Which Came First?

It is Sunday and a day for me to enlighten my reading audience into some mysteries of life and thought….I try to avoid the mundane boredom that comes with US politics on the weekends.

Now it is time to expand the mind….throughout the ages man has asked the difficult questions….what is life?  What is love?  Where are we in the universe?

But in all that time there has been one gnawing question that no answer has been formulated…..which came first the chicken or the egg?

Now an answer has been presented…..

Was it the egg and then the chicken? Or the chicken and then the egg?
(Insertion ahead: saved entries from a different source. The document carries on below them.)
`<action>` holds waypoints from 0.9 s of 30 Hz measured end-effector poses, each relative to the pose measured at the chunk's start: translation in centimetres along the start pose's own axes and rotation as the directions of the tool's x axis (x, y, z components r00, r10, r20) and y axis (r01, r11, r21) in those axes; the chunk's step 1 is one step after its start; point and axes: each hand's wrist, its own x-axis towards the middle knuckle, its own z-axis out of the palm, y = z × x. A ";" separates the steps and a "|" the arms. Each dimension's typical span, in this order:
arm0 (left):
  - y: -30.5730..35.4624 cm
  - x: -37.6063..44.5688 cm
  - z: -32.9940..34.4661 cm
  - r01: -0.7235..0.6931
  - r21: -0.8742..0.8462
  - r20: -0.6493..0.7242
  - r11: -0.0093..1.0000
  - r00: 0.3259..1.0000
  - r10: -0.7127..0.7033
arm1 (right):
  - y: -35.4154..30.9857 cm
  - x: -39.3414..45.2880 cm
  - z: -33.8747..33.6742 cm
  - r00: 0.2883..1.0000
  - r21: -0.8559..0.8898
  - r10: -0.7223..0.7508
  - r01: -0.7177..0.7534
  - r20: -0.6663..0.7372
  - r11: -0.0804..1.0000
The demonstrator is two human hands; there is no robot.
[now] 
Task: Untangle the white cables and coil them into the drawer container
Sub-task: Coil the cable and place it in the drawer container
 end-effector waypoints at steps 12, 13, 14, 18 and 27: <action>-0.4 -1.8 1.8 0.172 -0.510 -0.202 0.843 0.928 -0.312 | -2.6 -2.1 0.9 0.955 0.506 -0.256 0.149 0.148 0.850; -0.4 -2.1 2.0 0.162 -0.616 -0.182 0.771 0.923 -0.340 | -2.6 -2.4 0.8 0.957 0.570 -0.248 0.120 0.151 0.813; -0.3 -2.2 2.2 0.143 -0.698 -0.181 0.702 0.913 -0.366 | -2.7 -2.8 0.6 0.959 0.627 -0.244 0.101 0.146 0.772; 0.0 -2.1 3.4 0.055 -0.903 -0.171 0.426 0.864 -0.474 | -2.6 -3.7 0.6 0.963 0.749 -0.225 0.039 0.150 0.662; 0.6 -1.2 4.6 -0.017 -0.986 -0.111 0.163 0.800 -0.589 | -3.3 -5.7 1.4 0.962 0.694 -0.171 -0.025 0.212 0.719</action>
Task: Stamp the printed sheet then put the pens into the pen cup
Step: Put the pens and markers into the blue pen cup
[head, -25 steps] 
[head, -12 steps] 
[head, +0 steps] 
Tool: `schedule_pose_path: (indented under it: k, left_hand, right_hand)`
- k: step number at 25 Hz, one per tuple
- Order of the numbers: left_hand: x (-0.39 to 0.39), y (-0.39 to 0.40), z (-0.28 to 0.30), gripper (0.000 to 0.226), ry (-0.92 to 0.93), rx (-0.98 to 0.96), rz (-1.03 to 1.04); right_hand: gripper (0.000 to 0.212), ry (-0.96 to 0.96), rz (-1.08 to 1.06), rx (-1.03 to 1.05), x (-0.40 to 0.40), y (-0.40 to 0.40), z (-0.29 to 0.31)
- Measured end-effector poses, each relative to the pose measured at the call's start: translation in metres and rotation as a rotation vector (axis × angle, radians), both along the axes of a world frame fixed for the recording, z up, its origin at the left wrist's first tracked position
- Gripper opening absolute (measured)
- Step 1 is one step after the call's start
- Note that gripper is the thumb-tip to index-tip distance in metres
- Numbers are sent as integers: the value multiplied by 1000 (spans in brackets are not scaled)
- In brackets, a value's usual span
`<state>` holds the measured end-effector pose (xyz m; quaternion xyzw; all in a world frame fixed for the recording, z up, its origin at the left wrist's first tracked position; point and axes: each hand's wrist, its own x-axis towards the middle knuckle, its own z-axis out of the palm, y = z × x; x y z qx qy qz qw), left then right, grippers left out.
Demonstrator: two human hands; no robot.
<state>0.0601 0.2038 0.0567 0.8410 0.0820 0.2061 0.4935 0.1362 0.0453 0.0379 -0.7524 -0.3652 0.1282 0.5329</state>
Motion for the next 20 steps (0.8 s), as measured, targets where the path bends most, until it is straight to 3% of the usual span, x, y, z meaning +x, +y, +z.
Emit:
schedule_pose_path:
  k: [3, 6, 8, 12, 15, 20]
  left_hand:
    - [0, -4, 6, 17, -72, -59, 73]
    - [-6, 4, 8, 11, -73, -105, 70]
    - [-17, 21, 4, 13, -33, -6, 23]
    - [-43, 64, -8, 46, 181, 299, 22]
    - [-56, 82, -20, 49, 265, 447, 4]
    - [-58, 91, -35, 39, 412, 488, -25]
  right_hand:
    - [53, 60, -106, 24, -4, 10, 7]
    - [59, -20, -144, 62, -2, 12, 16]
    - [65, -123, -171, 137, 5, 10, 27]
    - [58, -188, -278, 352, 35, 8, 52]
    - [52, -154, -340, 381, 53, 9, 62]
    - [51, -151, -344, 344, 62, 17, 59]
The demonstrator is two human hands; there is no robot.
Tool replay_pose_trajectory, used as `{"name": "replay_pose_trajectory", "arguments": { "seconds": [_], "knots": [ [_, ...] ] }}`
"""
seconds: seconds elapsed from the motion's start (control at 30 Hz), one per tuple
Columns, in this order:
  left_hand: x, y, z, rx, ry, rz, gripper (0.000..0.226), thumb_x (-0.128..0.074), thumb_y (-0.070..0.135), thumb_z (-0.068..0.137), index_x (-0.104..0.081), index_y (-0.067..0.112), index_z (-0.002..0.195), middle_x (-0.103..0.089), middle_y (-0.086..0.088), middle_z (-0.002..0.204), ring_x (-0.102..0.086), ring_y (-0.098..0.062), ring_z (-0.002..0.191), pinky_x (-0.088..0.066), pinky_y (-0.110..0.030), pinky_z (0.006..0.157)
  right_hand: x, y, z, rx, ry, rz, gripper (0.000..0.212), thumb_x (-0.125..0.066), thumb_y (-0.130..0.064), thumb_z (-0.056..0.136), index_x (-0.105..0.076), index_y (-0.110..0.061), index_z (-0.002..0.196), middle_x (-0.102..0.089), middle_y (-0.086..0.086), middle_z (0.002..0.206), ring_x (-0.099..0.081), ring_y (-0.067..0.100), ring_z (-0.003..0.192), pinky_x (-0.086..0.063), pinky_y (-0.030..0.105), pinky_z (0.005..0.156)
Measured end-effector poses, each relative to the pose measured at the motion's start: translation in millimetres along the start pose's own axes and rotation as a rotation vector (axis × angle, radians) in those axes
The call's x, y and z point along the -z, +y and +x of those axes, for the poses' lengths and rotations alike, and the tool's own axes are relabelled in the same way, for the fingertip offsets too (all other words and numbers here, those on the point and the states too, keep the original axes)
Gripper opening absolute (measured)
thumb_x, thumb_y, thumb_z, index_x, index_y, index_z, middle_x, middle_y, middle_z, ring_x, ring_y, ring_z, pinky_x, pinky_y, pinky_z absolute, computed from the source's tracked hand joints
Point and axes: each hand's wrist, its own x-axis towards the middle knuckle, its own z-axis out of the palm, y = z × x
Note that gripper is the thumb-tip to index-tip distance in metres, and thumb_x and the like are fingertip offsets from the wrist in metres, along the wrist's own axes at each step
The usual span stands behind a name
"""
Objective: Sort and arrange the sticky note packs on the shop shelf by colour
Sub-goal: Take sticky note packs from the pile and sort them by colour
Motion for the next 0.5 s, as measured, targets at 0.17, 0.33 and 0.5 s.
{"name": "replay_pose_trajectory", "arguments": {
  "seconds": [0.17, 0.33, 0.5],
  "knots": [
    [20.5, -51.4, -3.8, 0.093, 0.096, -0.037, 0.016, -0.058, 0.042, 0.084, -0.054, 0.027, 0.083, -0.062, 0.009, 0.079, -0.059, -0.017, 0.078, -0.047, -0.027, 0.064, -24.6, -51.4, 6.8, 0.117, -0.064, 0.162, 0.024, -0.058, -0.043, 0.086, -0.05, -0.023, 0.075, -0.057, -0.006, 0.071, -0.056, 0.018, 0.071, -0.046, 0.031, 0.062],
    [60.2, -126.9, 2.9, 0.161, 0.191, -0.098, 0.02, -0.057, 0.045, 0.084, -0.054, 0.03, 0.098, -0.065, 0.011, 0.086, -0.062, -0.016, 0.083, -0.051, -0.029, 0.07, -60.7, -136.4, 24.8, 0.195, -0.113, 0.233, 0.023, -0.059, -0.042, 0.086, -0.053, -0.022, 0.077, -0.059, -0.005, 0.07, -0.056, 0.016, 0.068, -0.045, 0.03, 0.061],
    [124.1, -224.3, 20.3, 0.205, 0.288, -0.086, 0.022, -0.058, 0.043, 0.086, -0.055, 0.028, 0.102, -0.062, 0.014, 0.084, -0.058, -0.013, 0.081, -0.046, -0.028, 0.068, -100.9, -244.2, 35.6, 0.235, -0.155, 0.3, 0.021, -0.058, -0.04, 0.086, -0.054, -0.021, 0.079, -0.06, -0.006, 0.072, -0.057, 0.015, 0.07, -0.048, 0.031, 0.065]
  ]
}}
Well, a group of scientists have suggested a new theory as to eggs-actly which came first.

Before we reached an age where we had so many other deliberations to worry about – taxes, electricity bills and what we’re actually going to do with the rest of our lives – there was nothing better than the biggest questions on our minds being what we would have for dinner, when our next playdate was or what came first – the chicken or the egg.

So, a team at the UK‘s University of Bristol’s School of Earth Sciences decided to find out once and for all.

Some argue the eggs came first – laid by dinosaur ancestors of the fluffy, squawky bird that funds establishments such as KFC. Others have argued a chicken popped out of nowhere and then proceeded to lay an egg.

And in a study, published in Nature Ecology & Evolution, a team of scientists decided to take 51 fossil species and 29 living species and split them into two categories for examination: oviparous (laying hard or soft shelled eggs) and viviparous (giving birth to live young – like us humans do).

The study found the early reptilian ancestors of chickens were viviparous – they gave birth to live animals and didn’t lay eggs.

And while both the teams at Bristol and Nanjing University in China noted that animals laying hard-shelled eggs have been one of the greatest innovations, this research is particularly noteworthy.

The team explained the research implies extended embryo retention (when the mother retains their young before birthing) was the ultimate protection for this group of animals in particular – so basically, way back then, birthing a live chicken was safer than laying an egg.

https://www.unilad.com/news/what-came-first-chicken-egg-science-debate-304414-20240913

So did that paper truly give a definitive answer to which came first?

Your input would be welcomed.

That is my Sunday offering I hope you were entertained and/or educated….go out and have a wonderful Autumn day and as always….Be Well and Be Safe….

I Read, I Write, You Know

“lego ergo scribo”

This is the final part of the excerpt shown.